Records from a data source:
+ + + + +

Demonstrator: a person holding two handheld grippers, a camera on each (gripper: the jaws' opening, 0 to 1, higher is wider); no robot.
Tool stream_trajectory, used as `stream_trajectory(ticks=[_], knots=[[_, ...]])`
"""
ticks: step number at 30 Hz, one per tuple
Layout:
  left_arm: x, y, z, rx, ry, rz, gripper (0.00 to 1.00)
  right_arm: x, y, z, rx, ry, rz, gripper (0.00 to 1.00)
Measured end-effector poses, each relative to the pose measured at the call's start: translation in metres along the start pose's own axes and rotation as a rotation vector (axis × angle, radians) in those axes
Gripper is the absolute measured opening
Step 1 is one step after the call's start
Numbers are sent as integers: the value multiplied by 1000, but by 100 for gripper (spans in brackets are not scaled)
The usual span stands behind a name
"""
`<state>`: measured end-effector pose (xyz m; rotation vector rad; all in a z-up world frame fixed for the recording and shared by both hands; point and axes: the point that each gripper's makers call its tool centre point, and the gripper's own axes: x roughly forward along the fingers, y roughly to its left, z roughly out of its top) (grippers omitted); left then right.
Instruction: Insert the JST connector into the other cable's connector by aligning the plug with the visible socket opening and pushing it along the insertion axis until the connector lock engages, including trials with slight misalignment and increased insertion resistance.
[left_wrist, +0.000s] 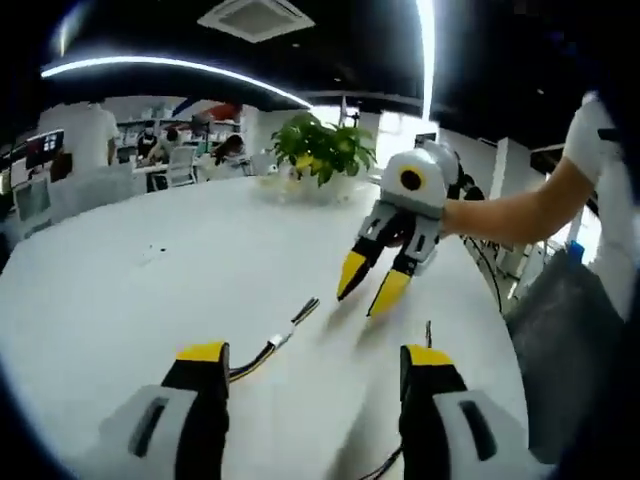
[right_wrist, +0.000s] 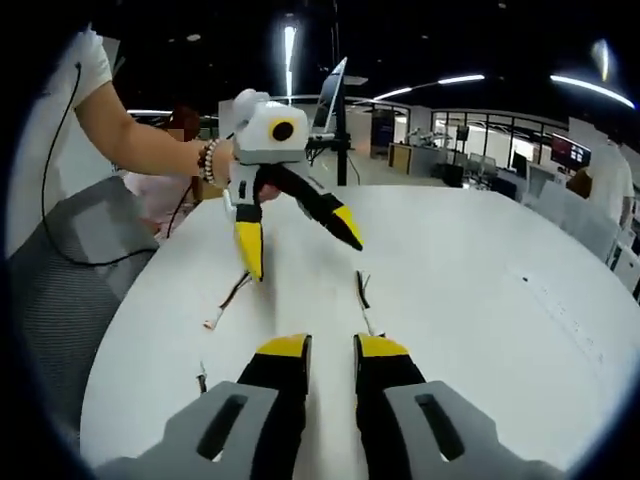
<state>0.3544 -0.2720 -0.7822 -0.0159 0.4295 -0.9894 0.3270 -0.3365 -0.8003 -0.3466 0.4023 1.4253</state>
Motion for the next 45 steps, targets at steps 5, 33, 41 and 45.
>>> stream_trajectory(ticks=[5, 33, 41, 45], knots=[[-17, -22, -7, 30, -4, 17, 72, -4, 39, 0, -7, 11, 32, 18], [-19, -78, -90, 258, 267, -84, 20, 6, 83, -51, -29, 163, 27, 4], [-18, -83, -92, 268, 279, -92, 14, 10, 86, -52, -16, 149, 26, 1], [-16, -90, -93, 314, 301, -104, 13, 9, 87, -52, -12, 145, 27, 1]])
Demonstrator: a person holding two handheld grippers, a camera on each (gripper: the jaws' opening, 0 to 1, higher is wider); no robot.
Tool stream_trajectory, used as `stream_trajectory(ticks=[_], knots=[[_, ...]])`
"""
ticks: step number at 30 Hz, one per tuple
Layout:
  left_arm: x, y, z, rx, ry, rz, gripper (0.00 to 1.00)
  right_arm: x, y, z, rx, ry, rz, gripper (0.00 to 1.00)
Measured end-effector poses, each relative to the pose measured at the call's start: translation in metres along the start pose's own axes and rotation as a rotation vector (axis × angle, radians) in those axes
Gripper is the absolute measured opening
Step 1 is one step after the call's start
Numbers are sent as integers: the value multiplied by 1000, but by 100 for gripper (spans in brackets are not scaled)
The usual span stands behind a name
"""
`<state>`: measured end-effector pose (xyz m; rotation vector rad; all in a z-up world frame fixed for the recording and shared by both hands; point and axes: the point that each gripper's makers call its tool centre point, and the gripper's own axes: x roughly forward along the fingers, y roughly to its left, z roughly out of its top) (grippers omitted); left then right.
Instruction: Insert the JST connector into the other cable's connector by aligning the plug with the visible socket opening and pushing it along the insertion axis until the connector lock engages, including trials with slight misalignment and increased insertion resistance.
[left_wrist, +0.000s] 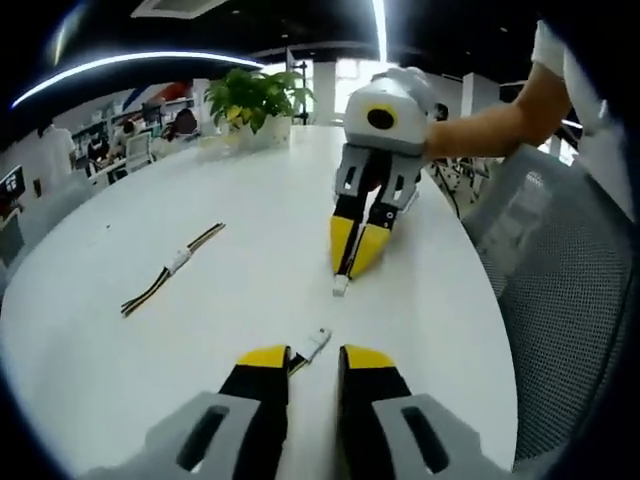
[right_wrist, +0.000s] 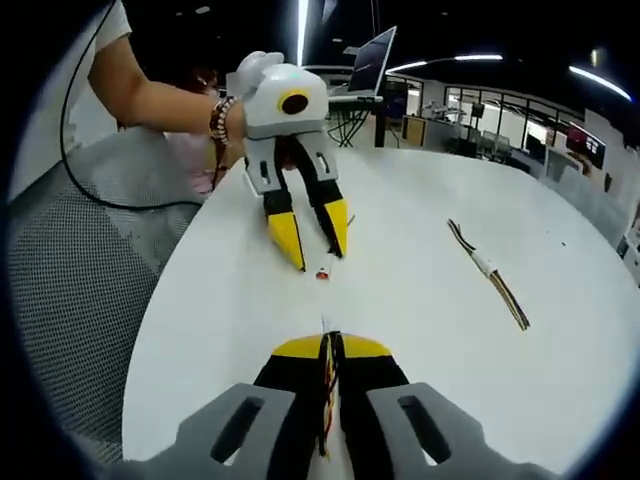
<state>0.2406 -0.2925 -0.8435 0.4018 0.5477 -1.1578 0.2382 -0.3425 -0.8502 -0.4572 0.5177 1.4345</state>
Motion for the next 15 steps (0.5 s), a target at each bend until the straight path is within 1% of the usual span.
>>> stream_trajectory(ticks=[2, 8, 11, 13, 15], knots=[[2, -3, 1, 32, 2, -17, 10, 0, 2, 0, 1, 1, 5, 1], [4, -4, 2, 55, 4, -24, 7, 1, 9, 5, 21, -8, 39, 0], [3, -3, 1, 70, 9, -24, 0, 1, 10, 8, 16, -6, 41, 0], [3, -3, 0, 76, 13, -29, 0, 1, 11, 10, 15, -5, 44, 0], [2, -3, -1, 101, 21, -27, 0, 0, 11, 14, 15, -6, 44, 0]])
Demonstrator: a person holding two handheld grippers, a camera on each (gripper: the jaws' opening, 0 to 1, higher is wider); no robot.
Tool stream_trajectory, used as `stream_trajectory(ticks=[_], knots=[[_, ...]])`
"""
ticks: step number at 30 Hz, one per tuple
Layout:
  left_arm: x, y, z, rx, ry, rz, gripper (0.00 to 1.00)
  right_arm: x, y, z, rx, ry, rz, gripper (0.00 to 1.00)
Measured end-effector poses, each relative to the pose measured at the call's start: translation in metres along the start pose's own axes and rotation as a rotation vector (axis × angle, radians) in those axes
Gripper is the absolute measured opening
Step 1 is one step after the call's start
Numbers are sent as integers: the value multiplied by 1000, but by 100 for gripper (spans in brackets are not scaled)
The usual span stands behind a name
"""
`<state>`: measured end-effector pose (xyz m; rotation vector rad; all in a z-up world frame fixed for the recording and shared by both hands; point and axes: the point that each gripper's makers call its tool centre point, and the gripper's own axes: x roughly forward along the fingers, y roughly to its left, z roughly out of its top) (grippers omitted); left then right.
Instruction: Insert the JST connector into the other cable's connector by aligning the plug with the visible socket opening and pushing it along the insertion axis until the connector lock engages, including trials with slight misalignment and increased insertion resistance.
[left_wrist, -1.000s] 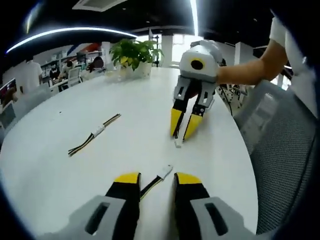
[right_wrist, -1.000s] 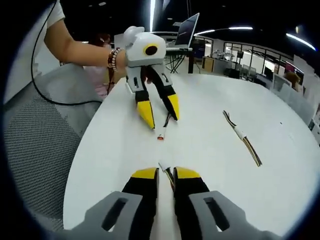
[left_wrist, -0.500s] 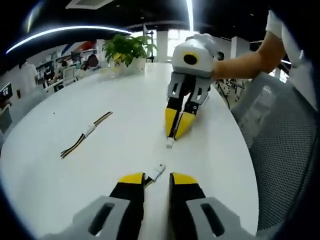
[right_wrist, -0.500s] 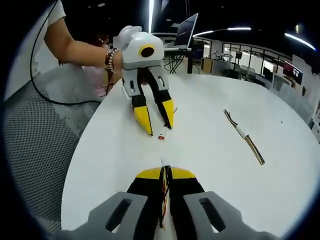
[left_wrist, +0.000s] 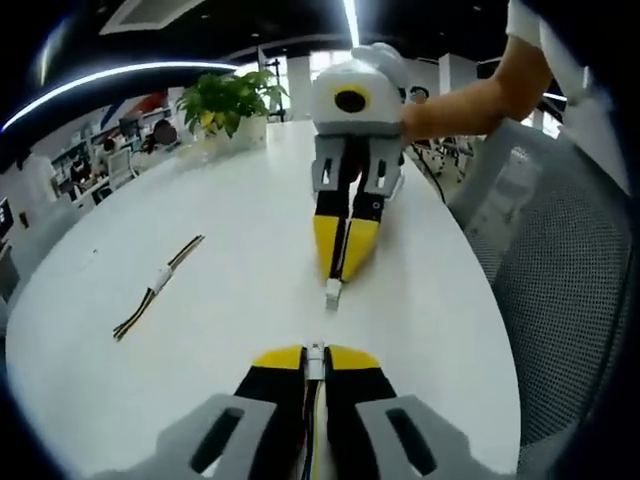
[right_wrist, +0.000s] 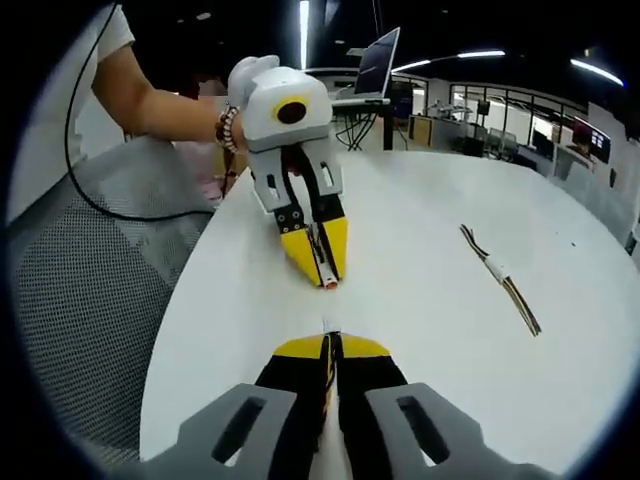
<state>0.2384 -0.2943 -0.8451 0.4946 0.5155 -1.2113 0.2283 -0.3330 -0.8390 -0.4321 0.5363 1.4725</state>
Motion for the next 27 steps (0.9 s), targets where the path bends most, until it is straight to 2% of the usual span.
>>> stream_trajectory(ticks=[3, 8, 11, 16, 21, 27], knots=[[-1, -2, 1, 44, 18, -4, 0, 1, -1, 7, -3, 2, -7, 0], [1, -9, 13, 89, 6, -20, 0, 5, 5, 16, -27, 25, 10, 0], [1, -10, 18, 111, 3, -20, 0, 7, 6, 11, -49, 62, 10, 0], [1, -10, 21, 129, 0, -15, 0, 7, 4, 7, -42, 78, 7, 0], [6, -13, 21, 145, 12, -25, 0, 7, 4, 9, -50, 76, 5, 0], [8, -14, 19, 146, 17, -28, 0, 11, 4, 1, -39, 112, 17, 0]])
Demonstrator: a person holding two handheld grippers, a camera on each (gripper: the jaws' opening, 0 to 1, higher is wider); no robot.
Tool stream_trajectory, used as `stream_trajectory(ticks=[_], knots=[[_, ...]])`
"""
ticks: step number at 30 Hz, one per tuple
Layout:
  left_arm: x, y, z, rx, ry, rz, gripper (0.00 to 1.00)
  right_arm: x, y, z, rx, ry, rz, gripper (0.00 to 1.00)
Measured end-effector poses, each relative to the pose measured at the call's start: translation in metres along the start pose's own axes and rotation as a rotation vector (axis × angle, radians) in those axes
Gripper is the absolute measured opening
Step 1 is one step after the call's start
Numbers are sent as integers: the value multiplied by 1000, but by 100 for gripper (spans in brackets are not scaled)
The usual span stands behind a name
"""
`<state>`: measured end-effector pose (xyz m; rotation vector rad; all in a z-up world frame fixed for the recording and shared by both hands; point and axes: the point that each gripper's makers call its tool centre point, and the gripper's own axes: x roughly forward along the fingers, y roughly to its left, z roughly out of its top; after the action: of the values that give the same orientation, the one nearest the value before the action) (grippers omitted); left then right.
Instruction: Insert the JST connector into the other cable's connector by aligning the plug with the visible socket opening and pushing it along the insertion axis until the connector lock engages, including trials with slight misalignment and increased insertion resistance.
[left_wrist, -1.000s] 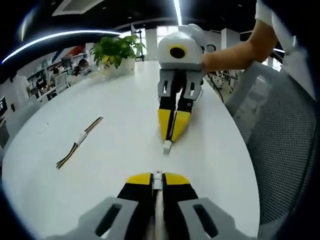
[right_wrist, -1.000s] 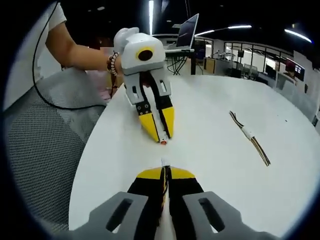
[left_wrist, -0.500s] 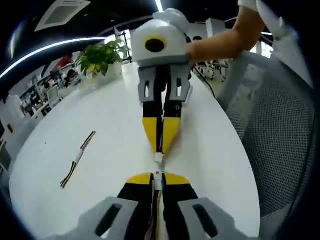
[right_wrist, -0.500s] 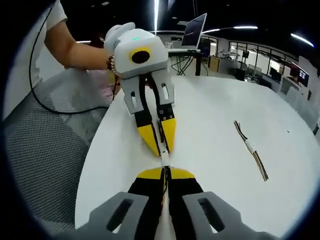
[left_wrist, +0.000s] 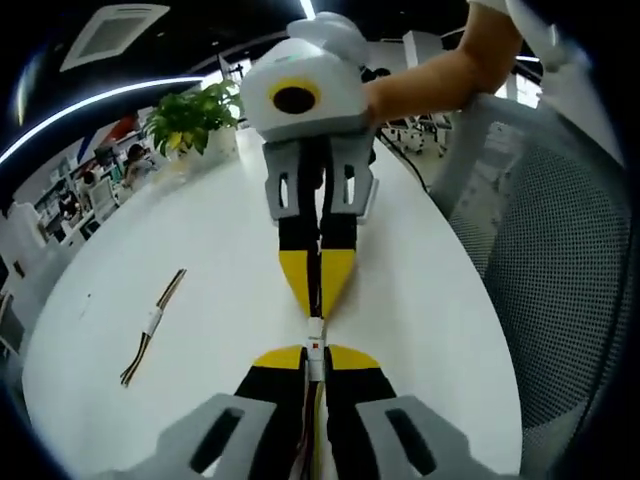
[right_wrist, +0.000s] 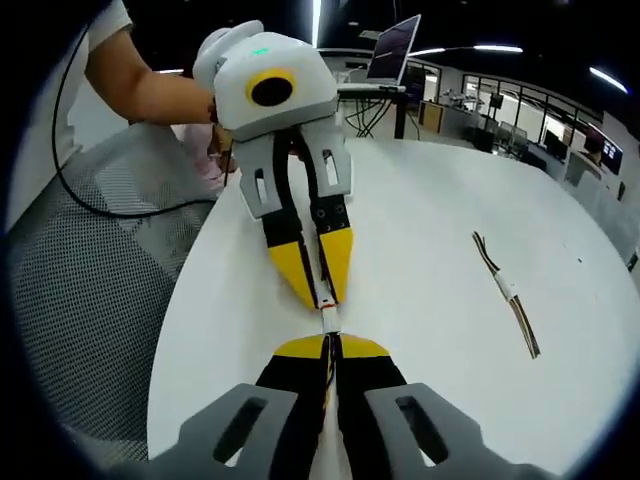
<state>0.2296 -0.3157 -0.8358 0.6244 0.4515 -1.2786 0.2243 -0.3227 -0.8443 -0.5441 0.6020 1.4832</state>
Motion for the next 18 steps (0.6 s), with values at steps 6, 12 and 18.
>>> stream_trajectory(ticks=[6, 12, 18], knots=[[2, -1, -4, 7, 13, -5, 0, 3, -1, 1, 0, 24, 16, 0], [2, -2, -6, 17, 24, -5, 0, 5, -1, -1, -6, 66, 33, 0], [4, -2, -5, 24, 26, -6, 0, 6, 1, -2, -21, 103, 50, 0]])
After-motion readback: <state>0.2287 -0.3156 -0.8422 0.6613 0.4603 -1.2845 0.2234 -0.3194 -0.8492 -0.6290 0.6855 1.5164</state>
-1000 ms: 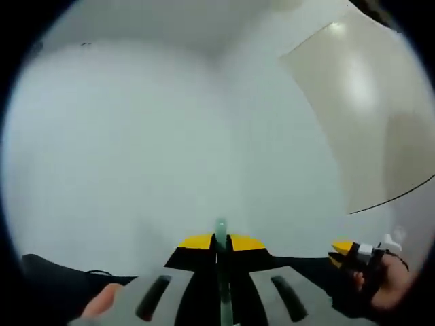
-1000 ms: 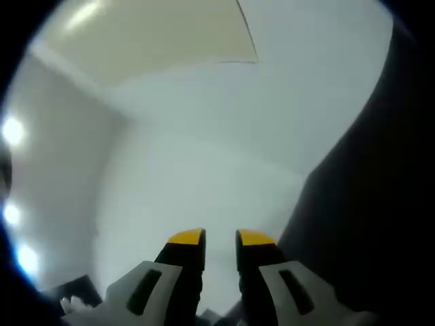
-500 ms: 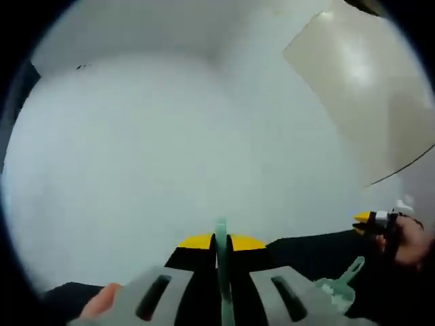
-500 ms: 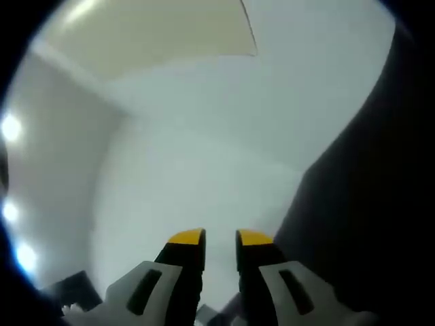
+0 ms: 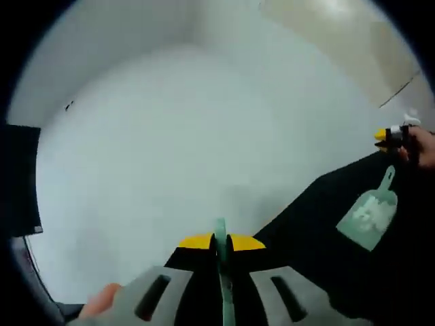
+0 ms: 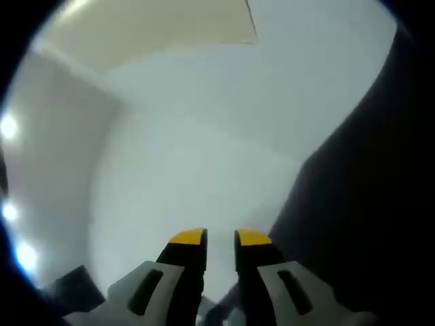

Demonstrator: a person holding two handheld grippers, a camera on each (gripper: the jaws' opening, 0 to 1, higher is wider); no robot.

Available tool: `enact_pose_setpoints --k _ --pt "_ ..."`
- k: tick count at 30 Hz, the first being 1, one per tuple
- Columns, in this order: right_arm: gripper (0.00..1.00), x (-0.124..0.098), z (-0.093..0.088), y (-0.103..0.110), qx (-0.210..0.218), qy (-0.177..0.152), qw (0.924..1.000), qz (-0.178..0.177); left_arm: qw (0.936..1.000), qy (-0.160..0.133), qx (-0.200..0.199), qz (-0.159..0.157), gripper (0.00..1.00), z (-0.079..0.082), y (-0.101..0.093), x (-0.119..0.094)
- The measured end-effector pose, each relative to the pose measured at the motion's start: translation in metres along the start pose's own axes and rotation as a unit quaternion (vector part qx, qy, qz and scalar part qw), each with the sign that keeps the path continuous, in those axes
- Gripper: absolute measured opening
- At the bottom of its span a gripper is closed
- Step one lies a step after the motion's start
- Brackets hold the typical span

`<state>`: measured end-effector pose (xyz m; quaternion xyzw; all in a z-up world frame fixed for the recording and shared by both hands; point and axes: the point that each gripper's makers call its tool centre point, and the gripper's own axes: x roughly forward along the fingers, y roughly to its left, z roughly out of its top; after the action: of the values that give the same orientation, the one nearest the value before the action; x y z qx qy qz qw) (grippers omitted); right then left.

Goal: Pick up the broom and sweep the trash on the tabletop into the dustpan.

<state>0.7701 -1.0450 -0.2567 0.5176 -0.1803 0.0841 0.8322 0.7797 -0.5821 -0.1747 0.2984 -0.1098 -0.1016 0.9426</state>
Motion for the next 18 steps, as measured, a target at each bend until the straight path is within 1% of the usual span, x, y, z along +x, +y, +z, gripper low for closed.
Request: enact_pose_setpoints --k 2,4,5,6,7,8,9,10,11,12,14,15,17,18 --pt "0.18 0.0 -0.007 -0.001 -0.005 0.017 0.9998 -0.007 0.9995 0.014 0.028 -0.004 0.05 -0.014 -0.008 -0.008" --pt "0.18 -0.001 -0.019 0.0 0.012 0.053 0.9983 -0.022 0.9996 0.013 0.026 -0.006 0.05 -0.022 -0.014 -0.014" --pt "0.18 -0.002 -0.022 0.0 0.025 0.062 0.9974 -0.027 0.9996 0.007 0.029 0.0 0.05 -0.024 -0.015 -0.019" --pt "0.18 -0.004 -0.027 -0.003 0.045 0.075 0.9952 -0.044 0.9992 -0.004 0.041 0.003 0.05 -0.026 -0.018 -0.023" --pt "0.18 -0.009 -0.034 -0.011 0.047 0.093 0.9918 -0.074 0.9991 -0.004 0.043 0.003 0.05 -0.031 -0.022 -0.027" --pt "0.18 -0.015 -0.041 -0.016 0.051 0.108 0.9882 -0.096 0.9988 -0.007 0.048 0.003 0.05 -0.035 -0.026 -0.03" --pt "0.19 -0.02 -0.045 -0.015 0.069 0.11 0.9863 -0.102 0.9978 -0.004 0.067 0.001 0.05 -0.041 -0.03 -0.031" --pt "0.21 -0.029 -0.051 -0.015 0.078 0.119 0.9829 -0.117 0.9957 -0.035 0.085 -0.009 0.05 -0.038 -0.039 -0.031" --pt "0.26 -0.035 -0.056 -0.015 0.079 0.125 0.9806 -0.128 0.9958 -0.04 0.081 -0.018 0.05 -0.039 -0.045 -0.034" --pt "0.28 -0.04 -0.059 -0.012 0.087 0.126 0.9789 -0.135 0.9958 -0.037 0.082 -0.017 0.05 -0.041 -0.047 -0.034" --pt "0.31 -0.047 -0.062 -0.007 0.119 0.112 0.9757 -0.146 0.995 -0.042 0.088 -0.021 0.04 -0.04 -0.053 -0.033" --pt "0.31 -0.05 -0.066 -0.005 0.119 0.117 0.9747 -0.149 0.9948 -0.043 0.09 -0.023 0.04 -0.041 -0.056 -0.032" --pt "0.32 -0.052 -0.074 -0.001 0.121 0.126 0.9726 -0.153 0.9951 -0.046 0.073 -0.047 0.04 -0.044 -0.068 -0.03" --pt "0.32 -0.053 -0.079 0.002 0.116 0.132 0.972 -0.156 0.9937 -0.042 0.091 -0.051 0.04 -0.045 -0.07 -0.029"
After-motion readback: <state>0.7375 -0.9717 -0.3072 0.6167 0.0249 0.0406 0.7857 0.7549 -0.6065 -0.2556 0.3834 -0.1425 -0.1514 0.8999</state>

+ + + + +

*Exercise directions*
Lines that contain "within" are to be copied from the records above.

*Exercise output*
Motion for the next 15 steps (0.5 s), a target at each bend until the straight path is within 1% of the usual span.
Motion for the next 18 steps, as measured, a target at each bend until the straight path is within 1% of the usual span, x, y, z along +x, +y, +z, gripper low for closed.

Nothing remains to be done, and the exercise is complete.